Reduce Inflammation and Fight Bacteria
If the bump is red, swollen, or developing a white head, a thin layer of benzoyl peroxide can help. It kills bacteria, breaks down the outer layer of dead skin, and reduces inflammation all at once. Stick with a lower concentration, either 2.5% or 5%, in a cream or water-based gel. Apply it once or twice daily. Higher concentrations dry and irritate the skin without working significantly better.
Tea tree oil is a natural alternative with mild antibacterial properties. It needs to be diluted before it touches your skin, otherwise it can cause contact dermatitis (a red, itchy rash that’s worse than the original problem). Mix one to two drops of tea tree oil into about 12 drops of a carrier oil like coconut, jojoba, or argan oil, then dab the mixture onto the bump.
How to Lift a Visible Hair Safely
Once you can see the hair curling at or just beneath the surface, you can carefully free it. Clean a pair of angled tweezers with rubbing alcohol first. Then use the tip of the tweezers to gently tease the hair loop above the skin. You’re not plucking it out, just releasing the end so it’s no longer burrowing inward. Pulling the hair out completely reopens the cycle: the new hair growing in its place may become ingrown again.
If the hair isn’t visible yet, don’t go searching for it with a needle or pin. Continue with warm compresses and exfoliation until it surfaces on its own. Poking blindly into the skin creates micro-wounds that invite infection.
Signs the Bump Needs More Than Home Care
Most ingrown hairs are annoying but harmless. A few warning signs mean the bump has progressed beyond what you can handle at home:
- Growing size: The bump is getting noticeably larger over several days instead of shrinking.

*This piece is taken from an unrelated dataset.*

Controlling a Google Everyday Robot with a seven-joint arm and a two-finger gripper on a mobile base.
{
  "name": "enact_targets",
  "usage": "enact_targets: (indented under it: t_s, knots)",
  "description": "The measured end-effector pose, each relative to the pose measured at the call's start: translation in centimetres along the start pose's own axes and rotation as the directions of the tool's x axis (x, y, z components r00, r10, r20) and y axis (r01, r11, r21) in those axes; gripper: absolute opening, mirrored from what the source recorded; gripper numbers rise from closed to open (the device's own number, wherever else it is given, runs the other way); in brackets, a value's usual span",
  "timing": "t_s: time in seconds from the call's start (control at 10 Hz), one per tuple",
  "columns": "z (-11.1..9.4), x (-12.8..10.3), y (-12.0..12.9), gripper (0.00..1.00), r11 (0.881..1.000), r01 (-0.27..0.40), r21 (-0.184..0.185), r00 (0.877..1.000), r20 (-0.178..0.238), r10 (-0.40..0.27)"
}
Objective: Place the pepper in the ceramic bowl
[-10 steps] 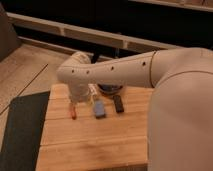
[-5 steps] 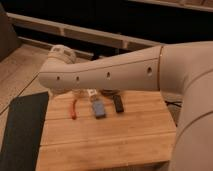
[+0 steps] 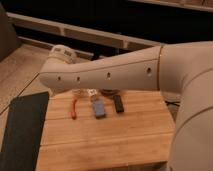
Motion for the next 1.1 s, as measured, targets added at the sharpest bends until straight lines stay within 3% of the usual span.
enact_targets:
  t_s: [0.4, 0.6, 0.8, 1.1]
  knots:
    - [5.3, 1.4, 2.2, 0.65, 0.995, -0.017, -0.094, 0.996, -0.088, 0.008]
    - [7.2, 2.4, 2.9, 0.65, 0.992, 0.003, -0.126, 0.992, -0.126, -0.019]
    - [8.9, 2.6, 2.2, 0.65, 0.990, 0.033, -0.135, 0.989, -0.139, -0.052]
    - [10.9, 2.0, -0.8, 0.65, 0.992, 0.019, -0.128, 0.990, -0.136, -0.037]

- Pus or drainage: Thick, discolored fluid leaking from the bump signals a bacterial infection in the follicle.
- Increasing pain and swelling: Mild tenderness is normal, but escalating pain suggests deeper inflammation.
- Fever: Any fever alongside a skin bump means the infection may be spreading and needs prompt attention.
An ingrown hair that forms a firm, painful cyst beneath the skin also typically needs professional drainage. Attempting to pop a deep cyst at home usually makes it worse.
Preventing the Next One
If you shave the area where you get ingrown hairs, your technique matters more than the products you use afterward.
Shave with the grain. Going against the direction of hair growth gives a closer shave, but it cuts the hair at a sharper angle that makes it more likely to curl back into the skin. Follow the natural direction of growth, even if the result feels slightly less smooth.
Use the fewest strokes possible. Each pass of the blade increases irritation. Let the razor do the work rather than pressing down hard or going over the same spot repeatedly.
Replace dull blades. A worn blade tugs at hairs instead of cutting them cleanly, which sets the stage for ingrown hairs. If the razor drags or pulls, it’s time for a fresh cartridge.
Exfoliate between shaves. A gentle scrub or a salicylic acid wash two to three times a week keeps dead skin from accumulating over the follicle opening. This is especially helpful for areas prone to ingrown hairs, like the bikini line, neck, and jawline.
If you get ingrown hairs frequently despite adjusting your shaving routine, switching to an electric trimmer that leaves hair slightly above the skin’s surface can dramatically reduce them. The tradeoff is a less close shave, but the hair stays short enough to look groomed without the sharp tip that burrows back in.